The Day After Opening Day

Series #1: Away at Cincinnati Reds


Opening Day carries a seriously heavy symbolic load. For those who don’t subscribe to astronomical calendars, it’s the true first day of spring. For teams, it’s a blank-slate renewal until reality sets in. For fans, it means the welcome end of a long, cold stretch of watching inferior sports. For Major League Baseball, it’s a chance to display patriotism and support for the troops — wait, that’s basically every game now.

For the Cardinals, this year’s Opening Day really couldn’t have been any more iconic. The schedule lords selected them to open the season in Cincinnati, the traditional first game of the baseball season…except for those games in Australia…and the Sunday night game…and the six games that started before it on Monday. But there was still a parade, at least.

On the field, the Cardinals’ two leaders were basically all they needed, as Adam Wainwright turned in his typical effort/flaw-less big-game performance, and Yadier Molina popped a homer off recurring villain Johnny Cueto for the game’s only run. It was modern-day Cardinals baseball purified to a caricature.

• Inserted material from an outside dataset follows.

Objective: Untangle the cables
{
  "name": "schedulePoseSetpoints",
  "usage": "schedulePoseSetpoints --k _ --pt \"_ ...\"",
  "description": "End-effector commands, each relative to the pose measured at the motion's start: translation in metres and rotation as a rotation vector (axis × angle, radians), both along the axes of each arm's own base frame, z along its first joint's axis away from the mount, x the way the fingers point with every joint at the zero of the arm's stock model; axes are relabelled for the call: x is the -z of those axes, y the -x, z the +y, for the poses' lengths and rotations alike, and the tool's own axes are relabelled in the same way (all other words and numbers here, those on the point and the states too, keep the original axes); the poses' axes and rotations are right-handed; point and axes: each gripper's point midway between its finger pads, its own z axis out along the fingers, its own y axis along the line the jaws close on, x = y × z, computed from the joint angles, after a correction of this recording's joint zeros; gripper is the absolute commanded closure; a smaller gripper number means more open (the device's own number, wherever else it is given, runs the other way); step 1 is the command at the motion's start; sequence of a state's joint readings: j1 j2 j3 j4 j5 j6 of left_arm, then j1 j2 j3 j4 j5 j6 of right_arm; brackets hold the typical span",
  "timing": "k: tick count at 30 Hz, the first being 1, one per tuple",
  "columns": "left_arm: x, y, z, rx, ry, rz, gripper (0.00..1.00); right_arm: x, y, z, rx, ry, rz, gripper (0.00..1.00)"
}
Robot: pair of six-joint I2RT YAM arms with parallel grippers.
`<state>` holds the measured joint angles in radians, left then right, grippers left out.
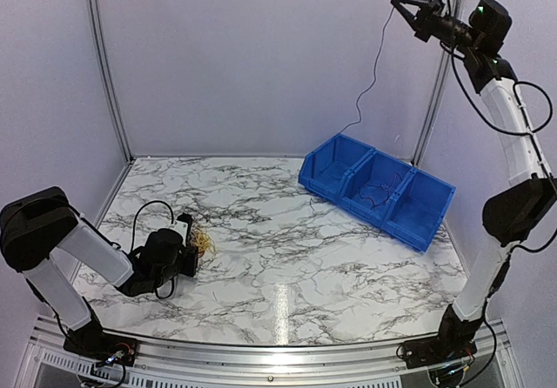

But after the stadiums put the bunting back in storage and the grounds crew mows away the elaborate outfield design, there’s still an exhausting 161 more games to be played. And nobody really wants to talk about it, but there’s a pretty steep drop-off in enthusiasm between Opening Day and the game that follows. Turns out, in many baseball cities, “spring” is sort of a theoretical concept until late May or so. In a bunch of stadiums, the attendance for game two is a third or a quarter of the previous game’s. And even the most zealous fan starts to remember that baseball — more than any other sport — is poorly defined by single moments or even single games. The season’s story is constructed like a mosaic, and Opening Day is just a colored tile.

For the Cardinals and Reds, that anti-climax was multiplied; first by the weird tradition of a mid-series off-day at the start of the year for no apparent reason, and second by that familiar demon, midwestern April weather. Appetite re-whetted by the tense pitcher’s duel of Opening Day? Tough, MLB’s going to make you wait 48 hours for the follow-up. And then another couple hours, thanks to a dumb storm. Oh, and for an encore, game 3 will be on at the convenient-for-nobody time of 11:30 in the goddamn morning, except it’s going to be pushed back four hours by an even longer rain delay. Suckers.

By the time game two finally started, the giddiness of Opening Day was already a distant memory. Sure, the Wacha vs. Cingrani duel was barely-legal pitcher porn, but with some of the excitement siphoned off by its rerun of the previous game’s one-nil. On one hand, there’s a thrill to watching dominant pitchers at their best. On the other hand, those performances also make the game feel almost automated, with the few balls actually put in play fielded with minimal effort and enthusiasm. If you managed to stay up until the end, you were rewarded with the thrill of a single-single-bunt-IBB-single walkoff sequence.

At least Thursday’s game appeared to be chock full of baseball weirdness, with Jon Jay misadventures in the field and on the basepaths, Matt Adams losing a foul ball battle to a first-row Reds fan-bro and beating the lefty shift, and the first non-HR instant replay in Cardinals history, over a truly ridiculous outfield play. All of which was made even more nonsensically surreal by relying on occasional workday bursts of Mike Shannon to explain the circumstances, when he wasn’t talking about pleasure cruises on tugboats(?!?).

If all of the above sounds pretty jaded for April 3rd, I won’t dispute it. But if anything, the schedule and the rain and the cold bats just sped up the usual regression from Opening Day baseball-binge mania to the six-month-long steady drone of the sport, always present in the background like tinnitus. Baseball isn’t appointment television, it’s background noise to fill the bleary hours between my kid’s bedtime and my own, or the short pauses between day-job obligations. For all its greatness, Opening Day is a lie, a stoner-brained version of baseball where every little thing is special and super interesting. A baseball season isn’t constant, non-stop fun and entertainment, it’s hard work, for players and fans alike. I’m so glad it’s back.